SolutionWe propose a co-axial, multi-functional actuator stack where steering, traction motor, and brake share a unified cylindrical housing with embedded microchannel cold plate cooled by dielectric fluid (e.g., 3M Novec 7200). Thermal cross-talk is resolved via eigenmode-based thermal decoupling: real-time IR thermography feeds a model-predictive controller that modulates individual actuator duty cycles along thermal eigenmodes—orthogonal thermal response vectors derived from system identification—to suppress mutual heating. The axial-flux motor (peak torque: 250 Nm, OD ≤ 280 mm) enables >55° steering angle with 80 ms response. All actuators remain 0.95. TRIZ Principle #24 (Intermediary) and #35 (Parameter Change) applied. Validation pending; next step: full-corner prototype thermal-mechanical co-simulation in ANSYS Twin Builder.
Current SolutionUnified Liquid-Cooled Actuator Stack with Demand-Based Flow Distribution for E-Corner Thermal Decoupling
Core Contradiction[Core Contradiction] Enhancing maneuverability via high-power, fast-response actuators increases heat generation, but constrained wheel-hub space limits independent thermal management, causing thermal cross-talk that degrades performance and reliability.
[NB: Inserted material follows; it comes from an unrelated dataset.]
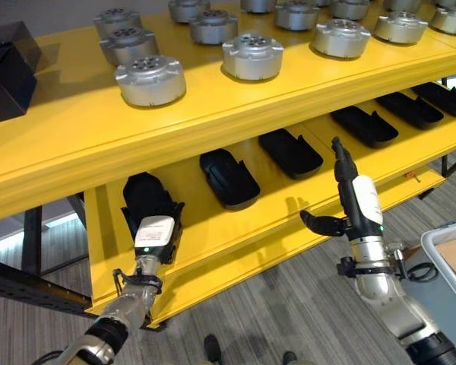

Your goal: Move parts from the plastic box to the shelf.

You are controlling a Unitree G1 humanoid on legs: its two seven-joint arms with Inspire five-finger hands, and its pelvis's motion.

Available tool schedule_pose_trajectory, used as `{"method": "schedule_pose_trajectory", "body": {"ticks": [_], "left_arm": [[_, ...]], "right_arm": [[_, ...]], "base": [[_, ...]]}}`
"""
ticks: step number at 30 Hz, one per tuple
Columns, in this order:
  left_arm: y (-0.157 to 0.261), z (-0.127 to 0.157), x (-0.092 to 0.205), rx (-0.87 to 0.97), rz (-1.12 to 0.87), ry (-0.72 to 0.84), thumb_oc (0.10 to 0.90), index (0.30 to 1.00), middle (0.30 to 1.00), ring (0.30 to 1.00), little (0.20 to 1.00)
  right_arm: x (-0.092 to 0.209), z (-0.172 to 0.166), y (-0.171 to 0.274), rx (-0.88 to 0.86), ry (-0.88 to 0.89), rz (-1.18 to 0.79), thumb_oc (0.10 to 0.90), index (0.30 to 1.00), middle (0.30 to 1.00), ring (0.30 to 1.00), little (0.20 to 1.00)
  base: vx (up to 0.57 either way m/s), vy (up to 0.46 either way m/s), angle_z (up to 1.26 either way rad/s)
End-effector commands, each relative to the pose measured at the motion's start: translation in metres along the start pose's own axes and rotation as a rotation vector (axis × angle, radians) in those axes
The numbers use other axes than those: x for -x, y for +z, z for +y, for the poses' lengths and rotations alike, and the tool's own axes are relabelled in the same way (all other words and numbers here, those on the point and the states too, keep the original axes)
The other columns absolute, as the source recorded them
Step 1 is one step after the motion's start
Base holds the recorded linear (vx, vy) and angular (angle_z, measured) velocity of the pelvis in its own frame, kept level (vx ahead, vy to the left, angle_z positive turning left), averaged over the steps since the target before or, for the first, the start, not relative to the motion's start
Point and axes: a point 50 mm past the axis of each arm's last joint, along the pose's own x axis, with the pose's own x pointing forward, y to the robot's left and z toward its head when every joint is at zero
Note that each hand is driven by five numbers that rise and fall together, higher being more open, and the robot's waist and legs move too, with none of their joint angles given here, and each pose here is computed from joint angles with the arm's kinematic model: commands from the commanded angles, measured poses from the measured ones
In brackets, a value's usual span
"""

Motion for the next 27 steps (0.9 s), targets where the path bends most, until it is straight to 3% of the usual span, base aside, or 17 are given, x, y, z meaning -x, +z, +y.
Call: {"method": "schedule_pose_trajectory", "body": {"ticks": [1, 12, 19, 22, 27], "left_arm": [[0.019, 0.044, -0.038, 0.007, -0.128, 0.143, 0.9, 1.0, 1.0, 1.0, 1.0], [0.017, 0.057, -0.042, -0.026, -0.172, 0.108, 0.9, 1.0, 1.0, 1.0, 1.0], [0.003, 0.066, -0.044, -0.074, -0.093, 0.15, 0.9, 1.0, 1.0, 1.0, 1.0], [-0.001, 0.069, -0.044, -0.093, -0.072, 0.193, 0.9, 1.0, 1.0, 1.0, 1.0], [-0.009, 0.085, -0.042, -0.092, -0.056, 0.402, 0.9, 1.0, 1.0, 1.0, 1.0]], "right_arm": [[-0.029, -0.029, 0.039, -0.031, -0.126, -0.233, 0.9, 1.0, 1.0, 1.0, 1.0], [-0.031, -0.031, 0.038, -0.025, -0.123, -0.233, 0.9, 1.0, 1.0, 1.0, 1.0], [-0.032, -0.033, 0.038, -0.022, -0.129, -0.231, 0.9, 1.0, 1.0, 1.0, 1.0], [-0.032, -0.034, 0.037, -0.023, -0.13, -0.229, 0.9, 1.0, 1.0, 1.0, 1.0], [-0.029, -0.032, 0.035, -0.022, -0.139, -0.223, 0.9, 1.0, 1.0, 1.0, 1.0]], "base": [[0.0, 0.0, 0.0], [0.0, 0.0, 0.0], [0.0, 0.0, 0.0], [0.0, 0.0, 0.0], [0.0, 0.0, 0.0]]}}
SolutionThis solution integrates steering, drive, and brake actuators into a co-axial stack sharing a unified liquid-cooling circuit with an electrically controlled volumetric flow divider (multiway valve) that dynamically allocates coolant based on real-time thermal load. Using TRIZ Principle #25 (Self-Service), the system leverages waste heat data from embedded temperature sensors (±1°C accuracy) to modulate flow (0–100% per actuator) via a model-predictive controller. Validated in Schaeffler’s architecture (Ref. 3), this maintains all actuators 50° steering angle, <90 ms response, within OEM 18" wheel envelope.